Mientras tanto, a orillas del lago, después de un día lavando recipientes de plástico en aguas contaminadas por menos de un dólar, Anileidy Vilches, de 32 años, se prepara para otra noche. “Toda la vida viví aquí, en la calle, desde carajita”, dijo horas antes.

—¿Corre algún riesgo?

—“No. De todas maneras, yo duermo con Dios”.

Policías, sobornos y gasolina: Siete horas para llenar el depósito

Es mediodía en la bomba de los Quintero. La escena es una representación del caos, aunque parece regida por una organización misteriosa en la que cada actor desempeña un papel. Los empleados de la gasolinera, los clientes a la espera —cientos, quizá miles—, un grupo de enchufados, guardias y militares controlando el paso de vehículos.

Javier Sarmiento, ingeniero civil de 37 años, come su almuerzo en un táper sentado en su camioneta pickup. “Llevo siete horas y así tengo que hacerlo dos veces a la semana, desde hace semanas. Ya estamos cansados”, se queja. Él está a punto de ser atendido y ha perdido toda la mañana.

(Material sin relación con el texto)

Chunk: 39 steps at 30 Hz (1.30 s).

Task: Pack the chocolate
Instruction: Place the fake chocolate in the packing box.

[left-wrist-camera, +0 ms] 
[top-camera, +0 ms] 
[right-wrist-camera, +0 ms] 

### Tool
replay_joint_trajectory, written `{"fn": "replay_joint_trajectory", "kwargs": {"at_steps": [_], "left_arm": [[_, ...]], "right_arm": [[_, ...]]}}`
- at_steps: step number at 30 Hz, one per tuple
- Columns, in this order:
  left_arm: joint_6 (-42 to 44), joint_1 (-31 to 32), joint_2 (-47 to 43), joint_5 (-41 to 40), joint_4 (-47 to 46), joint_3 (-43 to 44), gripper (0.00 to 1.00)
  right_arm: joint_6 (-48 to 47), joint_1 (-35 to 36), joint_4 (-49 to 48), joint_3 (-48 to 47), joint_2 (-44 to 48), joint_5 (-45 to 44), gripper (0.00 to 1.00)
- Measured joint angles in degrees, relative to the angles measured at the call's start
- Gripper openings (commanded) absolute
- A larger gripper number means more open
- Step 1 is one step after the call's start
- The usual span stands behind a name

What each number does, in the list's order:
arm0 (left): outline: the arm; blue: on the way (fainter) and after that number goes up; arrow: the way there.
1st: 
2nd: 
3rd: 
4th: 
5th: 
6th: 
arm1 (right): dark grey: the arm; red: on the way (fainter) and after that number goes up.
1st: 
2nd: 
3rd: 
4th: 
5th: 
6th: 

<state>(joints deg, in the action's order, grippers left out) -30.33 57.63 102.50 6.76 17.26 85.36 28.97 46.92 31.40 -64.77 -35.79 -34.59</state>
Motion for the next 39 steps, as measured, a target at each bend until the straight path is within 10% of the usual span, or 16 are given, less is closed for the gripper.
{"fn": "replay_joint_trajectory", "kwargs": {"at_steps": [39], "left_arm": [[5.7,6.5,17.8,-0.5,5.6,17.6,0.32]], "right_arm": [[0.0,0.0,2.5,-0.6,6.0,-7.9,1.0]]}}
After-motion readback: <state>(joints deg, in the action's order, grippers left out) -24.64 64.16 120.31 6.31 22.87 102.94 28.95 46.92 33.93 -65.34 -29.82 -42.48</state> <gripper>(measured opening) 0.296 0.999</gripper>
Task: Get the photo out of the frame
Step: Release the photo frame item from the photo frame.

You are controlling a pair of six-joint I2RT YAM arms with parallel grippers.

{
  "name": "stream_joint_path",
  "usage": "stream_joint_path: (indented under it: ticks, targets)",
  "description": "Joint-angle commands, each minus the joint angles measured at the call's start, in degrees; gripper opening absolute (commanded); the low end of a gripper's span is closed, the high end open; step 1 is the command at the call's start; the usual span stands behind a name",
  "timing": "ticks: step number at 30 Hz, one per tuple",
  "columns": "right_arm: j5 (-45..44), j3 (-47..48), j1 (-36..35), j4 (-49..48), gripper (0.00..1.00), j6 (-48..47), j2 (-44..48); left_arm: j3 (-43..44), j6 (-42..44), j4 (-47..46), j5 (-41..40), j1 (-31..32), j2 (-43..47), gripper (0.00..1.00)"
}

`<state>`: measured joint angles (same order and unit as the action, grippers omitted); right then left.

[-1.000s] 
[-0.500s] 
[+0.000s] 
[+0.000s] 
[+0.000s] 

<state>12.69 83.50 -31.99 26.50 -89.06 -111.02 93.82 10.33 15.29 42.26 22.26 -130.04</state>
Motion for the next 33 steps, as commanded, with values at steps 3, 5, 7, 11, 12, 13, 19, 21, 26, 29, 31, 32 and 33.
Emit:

Otros consumirán la tarde a la espera.

Antes esperabas una o dos horas”, explica Ángel Quintero, 38 años, empleado en la estación de servicio, una de las 20 gasolineras de Maracaibo que cuentan con generador eléctrico y pueden operar todo el día.

“La planta eléctrica era para emergencias, pero ya no. Ahora es para todos los días”, continúa. Se le acerca un teniente coronel del Ejército para susurrarle algo. “Diga, mi comandante… Usted me dice y yo cumplo”. “Tengo que hacerle caso por encima del dueño de la gasolinera”, comenta una vez se ha ido. Mientras la mayoría de los clientes aguardan horas bajo el sol, unos pocos conocidos logran colarse por un sobreprecio de cinco dólares. Todos participan de sus beneficios.

Este trabajador, que acaba de cobrar 32.000 bolívares soberanos por la quincena (seis dólares), acumula hasta 200.000 o 300.000 con estas mordidas. Después se reparte la maraña con los uniformados. “Este es el mundo al revés. Llegaron ellos y tenemos que compartirlo. Primero llegaron los policías, llegaron los guardias y tenemos que compartir con los guardias…”.

Sin embargo, a las afueras de Maracaibo, camino de la frontera con Colombia, se instaló un sistema de tráfico ilegal para todos los que puedan pagar en dólares o en pesos. Los llaman pimpineros, en referencia a las pimpinas o pequeños tanques de combustible, y se colocan a los dos lados de la carretera. ¿La policía no dice nada? “Sí lo hace, pero ahorita la vida está dura, qué vamos a hacer aquí. Los mismos policías vienen aquí a vender”, asegura uno de ellos.

Evencio González, de 67 años, controla uno de esos puestos junto a su antiguo restaurante, que tuvo que cerrar por falta de clientes. Explica que se encarga de mantener el orden en la zona y así evita las visitas de las fuerzas de seguridad. “Estamos comprando 25 litros a 20.000 soberanos. Nosotros los vendemos a 30.000”. Con una ganancia de menos de dos dólares por bidón, no deja de ser un negocio pujante, ya que González vende unos 200 litros al día. “Es el trabajo de ahorita”, asegura su nieto Orlando.